Galux looked puzzled at her script, "Now why did I read that as Joey and Kaiba were chasing off Marik?" She shook her head, "Ek, just call me dislexic…"

_I could if you spelled it correctly._

Galux simply glared at the Narrator.

Bakura had, thankfully, woken up from his stupor of his Standard DDR round, "I'm never playing that…" he glared at the game, "…accursed…" his hand shook as he refrained from punching it, "…game."

Pooh smiled, "Oh, but it wasn't that bad!" Hiei nodded from beside Pooh.

"Whatever…" Bakura muttered, sitting on the table, "Hm… you know… there's not that many people in here. I don't see why all of us kiddies should have to work." He tried to shuffle off out of the room unnoticed.

_Unfortunately, he couldn't shuffle off fast enough, because at that moment, a customer came rushing in demanding…_

A mime rushed into the not so fine establishment and wrote on a chalkboard- pi.
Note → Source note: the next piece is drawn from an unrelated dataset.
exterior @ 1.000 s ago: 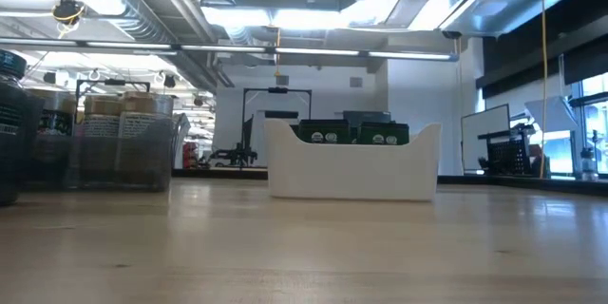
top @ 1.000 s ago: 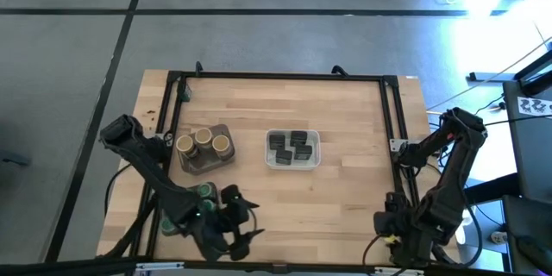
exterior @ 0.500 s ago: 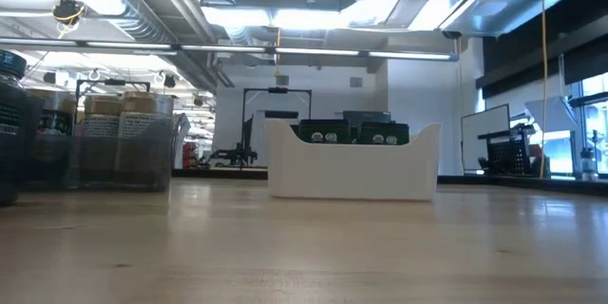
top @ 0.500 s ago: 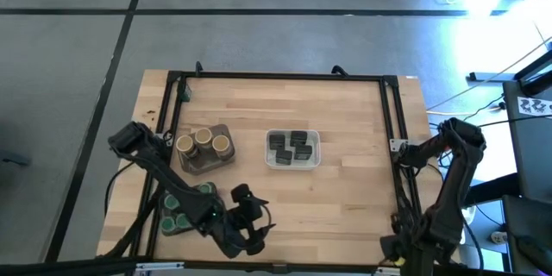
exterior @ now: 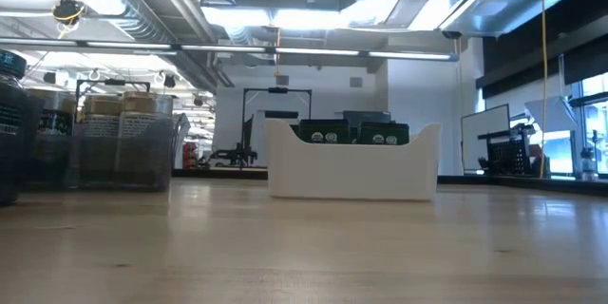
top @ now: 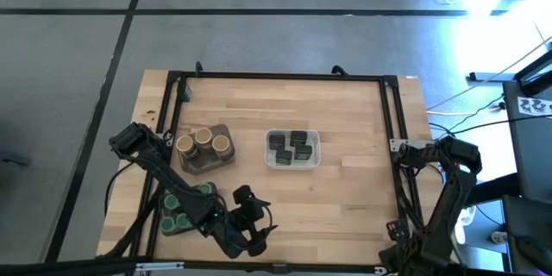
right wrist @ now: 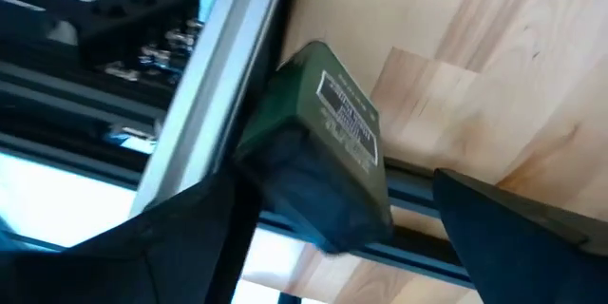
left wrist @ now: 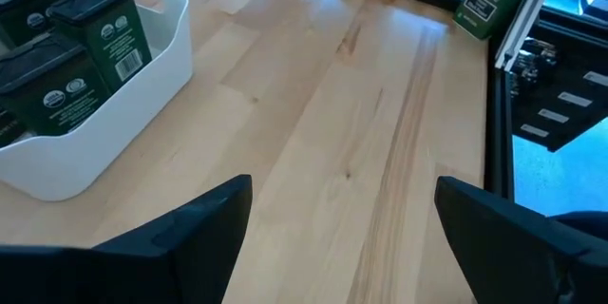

Bakura walked up and, snatching the chalk out of the mime's hand, wrote an 'e' at the end. "There," he said, "You want 'pie', not 'pi'."

The mime shook its head and underlined the 'pi'.

Bakura glared back, "Pie." He tried to mime eating so the thing in black and white would understand him.

The mime blinked and hurriedly baked a 'mime pie' for our hungry protagonist. It smiled and handed the confection to Bakura.

_…this is weird…_

Bakura glared at the mime angrily, "Well then, why were you asking me for a pie if you could make yourself one!"

Hiei popped up by Bakura, "Maybe he did mean 'pi'."

Bunny blinked in the background, "The number 'pi'?"

Bakura stated, "There is no such thing as 'pi'. There is only 'pie'!"

Hiei shook his head, a cocky smile on his face, "Oh yes! It exists!"

_Bakura shuddered at the sound of Hiei's words._

Bakura looked in shock, "No… it can't be. The legendary 'pi'?"

Hiei nodded, "Yes! He wants us to say it!"

"B-but…" Bakura's voice grew mystical and quiet and even mystically quiet, "No one has ever attempted it…"

"I shall!" shouted Hiei.

_At this splendid turn of events, all of the preschoolers wished Hiei the best of luck and gave great reverence to the great warrior…_

Pocky sobbed into Hiei's shirt, "Pl-please, don't l-leave me!"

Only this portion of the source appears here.